We all know that Australia has the highest instances of skin cancer in the world, and we also know that excess sun isn't amazing for our appearance - tans fade, photo-ageing (aka sun damage) doesn't. Yet most of us still coat our kids in sunscreen and those dorky hats, and don't worry about looking after our own skins. Or perhaps your enjoying your 20s blissfully unaware of the legacy you're creating for your 30+ self. If you don't regret your carefree attitude to the suns rays already, you will. And whilst you don't need to go overboard, you do need to make an effort, and it's so easy to make a few smart changes to your daily habits so you can enjoy the sun, and keep your skin healthy too. 

 

WHAT DOES SUN DAMAGE LOOK LIKE

We can thank ourselves for the following skin issues:

  1. Hyper-pigmentation > sun and age spots
  2. Hyperkeratosis > thickened and leathery skin. 
  3. Collagen, elastin, GAGs (eg Hyaluronic) breakdown faster than they should > wrinkles and skin laxity
  4. Overall breakdown of skin function leading to irritation, which leads to skin sensitivities, redness, dryness etc etc.

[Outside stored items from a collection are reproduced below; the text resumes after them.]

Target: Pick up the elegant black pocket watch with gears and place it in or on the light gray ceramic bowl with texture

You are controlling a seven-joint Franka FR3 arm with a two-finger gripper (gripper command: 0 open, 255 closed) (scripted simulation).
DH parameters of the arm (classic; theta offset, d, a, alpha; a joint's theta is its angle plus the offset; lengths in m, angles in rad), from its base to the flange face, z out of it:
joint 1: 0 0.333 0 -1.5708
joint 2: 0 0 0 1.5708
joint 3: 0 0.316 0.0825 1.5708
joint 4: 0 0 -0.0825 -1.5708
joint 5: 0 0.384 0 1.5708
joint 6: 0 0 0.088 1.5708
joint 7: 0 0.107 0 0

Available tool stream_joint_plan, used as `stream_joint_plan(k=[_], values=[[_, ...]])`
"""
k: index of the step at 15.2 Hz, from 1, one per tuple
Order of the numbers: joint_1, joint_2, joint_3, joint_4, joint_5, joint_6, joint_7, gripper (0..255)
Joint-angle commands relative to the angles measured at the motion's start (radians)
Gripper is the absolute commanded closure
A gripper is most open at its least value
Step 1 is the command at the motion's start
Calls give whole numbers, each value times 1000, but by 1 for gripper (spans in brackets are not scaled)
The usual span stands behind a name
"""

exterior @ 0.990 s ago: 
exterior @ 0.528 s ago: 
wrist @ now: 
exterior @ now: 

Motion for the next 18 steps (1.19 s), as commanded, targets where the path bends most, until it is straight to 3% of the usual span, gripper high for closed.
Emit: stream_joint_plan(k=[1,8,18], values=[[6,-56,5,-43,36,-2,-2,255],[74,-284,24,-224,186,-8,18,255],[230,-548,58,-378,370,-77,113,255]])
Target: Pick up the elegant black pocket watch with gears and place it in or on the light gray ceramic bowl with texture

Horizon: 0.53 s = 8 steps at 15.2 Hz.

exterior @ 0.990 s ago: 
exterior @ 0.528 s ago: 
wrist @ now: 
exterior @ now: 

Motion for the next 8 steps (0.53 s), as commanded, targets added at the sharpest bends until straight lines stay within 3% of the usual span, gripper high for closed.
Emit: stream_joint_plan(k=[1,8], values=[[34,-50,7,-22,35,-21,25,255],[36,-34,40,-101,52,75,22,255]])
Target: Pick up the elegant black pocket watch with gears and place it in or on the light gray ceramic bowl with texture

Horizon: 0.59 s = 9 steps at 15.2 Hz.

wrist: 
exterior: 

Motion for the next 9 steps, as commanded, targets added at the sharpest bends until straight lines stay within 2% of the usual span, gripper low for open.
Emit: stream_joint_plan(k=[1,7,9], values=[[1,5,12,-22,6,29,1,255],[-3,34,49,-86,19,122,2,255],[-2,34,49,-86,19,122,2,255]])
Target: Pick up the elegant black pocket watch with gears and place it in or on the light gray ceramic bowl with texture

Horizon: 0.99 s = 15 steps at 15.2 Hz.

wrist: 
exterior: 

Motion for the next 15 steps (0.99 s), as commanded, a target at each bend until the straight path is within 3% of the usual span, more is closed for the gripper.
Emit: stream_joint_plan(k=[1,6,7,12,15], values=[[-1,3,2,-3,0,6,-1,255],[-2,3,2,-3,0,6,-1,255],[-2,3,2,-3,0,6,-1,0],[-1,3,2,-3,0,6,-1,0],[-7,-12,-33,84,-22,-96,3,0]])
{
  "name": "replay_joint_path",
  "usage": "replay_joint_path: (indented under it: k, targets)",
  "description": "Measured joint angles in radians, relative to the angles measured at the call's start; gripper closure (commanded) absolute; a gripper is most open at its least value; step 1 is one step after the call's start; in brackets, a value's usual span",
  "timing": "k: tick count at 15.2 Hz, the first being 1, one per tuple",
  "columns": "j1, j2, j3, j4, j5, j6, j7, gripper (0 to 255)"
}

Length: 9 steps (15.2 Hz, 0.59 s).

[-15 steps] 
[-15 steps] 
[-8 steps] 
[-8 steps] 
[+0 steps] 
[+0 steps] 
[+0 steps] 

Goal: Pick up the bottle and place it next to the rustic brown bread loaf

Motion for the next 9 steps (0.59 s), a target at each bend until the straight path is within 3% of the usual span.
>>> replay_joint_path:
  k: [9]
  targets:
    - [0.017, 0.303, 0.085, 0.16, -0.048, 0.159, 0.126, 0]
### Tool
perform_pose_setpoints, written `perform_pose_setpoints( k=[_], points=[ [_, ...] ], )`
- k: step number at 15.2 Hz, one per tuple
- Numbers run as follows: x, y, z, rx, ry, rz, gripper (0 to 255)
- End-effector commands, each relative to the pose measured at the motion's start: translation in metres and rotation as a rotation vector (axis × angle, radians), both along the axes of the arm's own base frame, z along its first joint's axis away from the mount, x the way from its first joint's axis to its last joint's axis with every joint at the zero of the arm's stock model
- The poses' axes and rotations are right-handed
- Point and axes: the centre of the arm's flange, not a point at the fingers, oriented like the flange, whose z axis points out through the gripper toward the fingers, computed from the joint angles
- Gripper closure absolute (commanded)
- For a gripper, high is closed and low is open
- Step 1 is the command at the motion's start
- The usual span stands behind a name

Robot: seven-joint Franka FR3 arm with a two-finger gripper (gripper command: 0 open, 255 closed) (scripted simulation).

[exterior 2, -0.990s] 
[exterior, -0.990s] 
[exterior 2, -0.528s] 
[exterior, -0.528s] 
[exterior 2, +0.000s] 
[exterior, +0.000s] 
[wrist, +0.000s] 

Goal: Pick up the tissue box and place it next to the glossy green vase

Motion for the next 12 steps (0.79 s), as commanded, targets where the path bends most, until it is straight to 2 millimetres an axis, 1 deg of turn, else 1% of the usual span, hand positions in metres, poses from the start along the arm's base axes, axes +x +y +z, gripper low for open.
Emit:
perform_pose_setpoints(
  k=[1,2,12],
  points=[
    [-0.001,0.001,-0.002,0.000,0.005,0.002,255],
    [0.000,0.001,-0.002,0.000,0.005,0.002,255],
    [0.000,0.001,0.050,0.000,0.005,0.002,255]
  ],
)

And these are the areas you're going to find it: 

  1. Face
  2. Neck
  3. Decollate
  4. Back of hands

Try comparing the skin in these areas to the skin in an unexposed area such as your inner, upper arm. Convinced to go next level with your sun protection. Let's go!

 

What to buy

  1. 30+: We aren't fans of the 50+, the short version - the difference between SPF 30 and SPF 50 is ONLY 1.3% extra coverage BUT nearly twice as many of the crappy chemicals potentially irritating your skin. And you know how we feel about skin irritants. 
  2. Broad Spectrum: SPF is only a measure of how well sunscreen deflects UVB (burning) not UVA (ageing), so look for Broad Spectrum which covers both. 
  3. Reapply every 2 hours: A higher SPF doesn't buy you any extra time in the sun. Soz.
  4. Quality for face, functional for body: Cheap sunscreens use cheap ingredients, which equals irritating ingredients. And just because you can't see the irritation immediately doesn't mean it's not happening - it's slowly building underneath.  But quality sunscreen can be a luxury item, so we aren't about to recommend you slather the stuff all over your body (unless you have a skin sensitivity). We know the skin on your face is less forgiving to crappy ingredients, so make a quality sunscreen a part of your skin investment and cut a corner or two on the rest of your body with a supermarket brand that does the job.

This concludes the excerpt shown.